Reproduce exactly, with no pictures, each line from the opening of the material down through the line containing "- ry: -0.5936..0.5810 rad".

DATASET SECTION:
########################################
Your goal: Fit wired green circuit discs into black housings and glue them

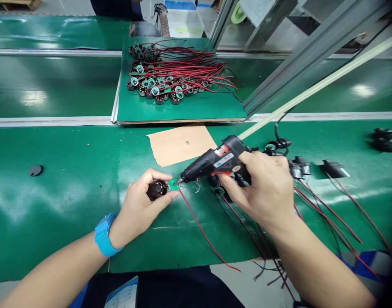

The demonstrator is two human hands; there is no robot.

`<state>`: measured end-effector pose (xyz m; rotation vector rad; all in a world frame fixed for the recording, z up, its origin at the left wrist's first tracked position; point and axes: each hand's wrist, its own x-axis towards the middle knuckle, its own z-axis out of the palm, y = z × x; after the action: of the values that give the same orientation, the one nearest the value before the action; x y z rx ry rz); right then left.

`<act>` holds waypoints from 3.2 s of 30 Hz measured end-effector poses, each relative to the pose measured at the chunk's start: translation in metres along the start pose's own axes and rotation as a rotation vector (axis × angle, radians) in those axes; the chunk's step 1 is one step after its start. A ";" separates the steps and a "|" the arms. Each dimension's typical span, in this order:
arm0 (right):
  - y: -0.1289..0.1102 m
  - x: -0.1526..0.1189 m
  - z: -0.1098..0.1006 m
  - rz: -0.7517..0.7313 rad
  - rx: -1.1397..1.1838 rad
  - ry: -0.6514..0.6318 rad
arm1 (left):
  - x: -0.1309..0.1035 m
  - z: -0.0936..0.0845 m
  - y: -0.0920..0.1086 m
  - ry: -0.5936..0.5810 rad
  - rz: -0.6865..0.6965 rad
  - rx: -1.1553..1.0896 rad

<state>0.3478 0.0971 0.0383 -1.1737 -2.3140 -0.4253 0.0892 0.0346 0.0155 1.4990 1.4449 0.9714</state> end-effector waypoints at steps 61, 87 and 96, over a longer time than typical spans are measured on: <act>-0.069 -0.012 -0.014 -0.193 0.401 0.089 | -0.006 0.002 0.008 -0.283 0.050 -0.058; -0.089 -0.010 -0.024 0.110 0.650 -0.036 | -0.005 0.001 0.010 -0.265 -0.083 -0.140; -0.024 -0.028 -0.034 0.359 0.369 0.056 | 0.017 -0.050 0.000 -0.195 0.226 0.531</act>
<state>0.3520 0.0484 0.0496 -1.3260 -1.9649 0.0954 0.0429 0.0540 0.0334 2.1152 1.4793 0.5619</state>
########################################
EXPECTED OUTPUT:
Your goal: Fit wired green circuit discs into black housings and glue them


The demonstrator is two human hands; there is no robot.

`<state>`: measured end-effector pose (xyz m; rotation vector rad; all in a world frame fixed for the recording, z up, its origin at the left wrist's first tracked position; point and axes: each hand's wrist, its own x-axis towards the middle knuckle, its own z-axis out of the palm, y = z × x; after the action: of the values that give the same orientation, the one nearest the value before the action; x y z rx ry rz); right then left.

`<act>` holds waypoints from 3.2 s of 30 Hz measured end-effector poses, each relative to the pose measured at the chunk's start: translation in metres along the start pose's own axes and rotation as a rotation vector (axis × angle, radians) in those axes; the chunk's step 1 is one step after its start. A ";" separates the steps and a "|" the arms. Each dimension's typical span, in this order:
arm0 (right):
  - y: -0.1289..0.1102 m
  - x: -0.1526..0.1189 m
  - z: -0.1098..0.1006 m
  - rz: -0.7517..0.7313 rad
  - rx: -1.1397..1.1838 rad
  - ry: -0.6514..0.6318 rad
arm1 (left):
  - x: -0.1309..0.1035 m
  - z: -0.0936..0.0845 m
  - y: -0.0920..0.1086 m
  - ry: -0.5936..0.5810 rad

The work on this exercise is now complete.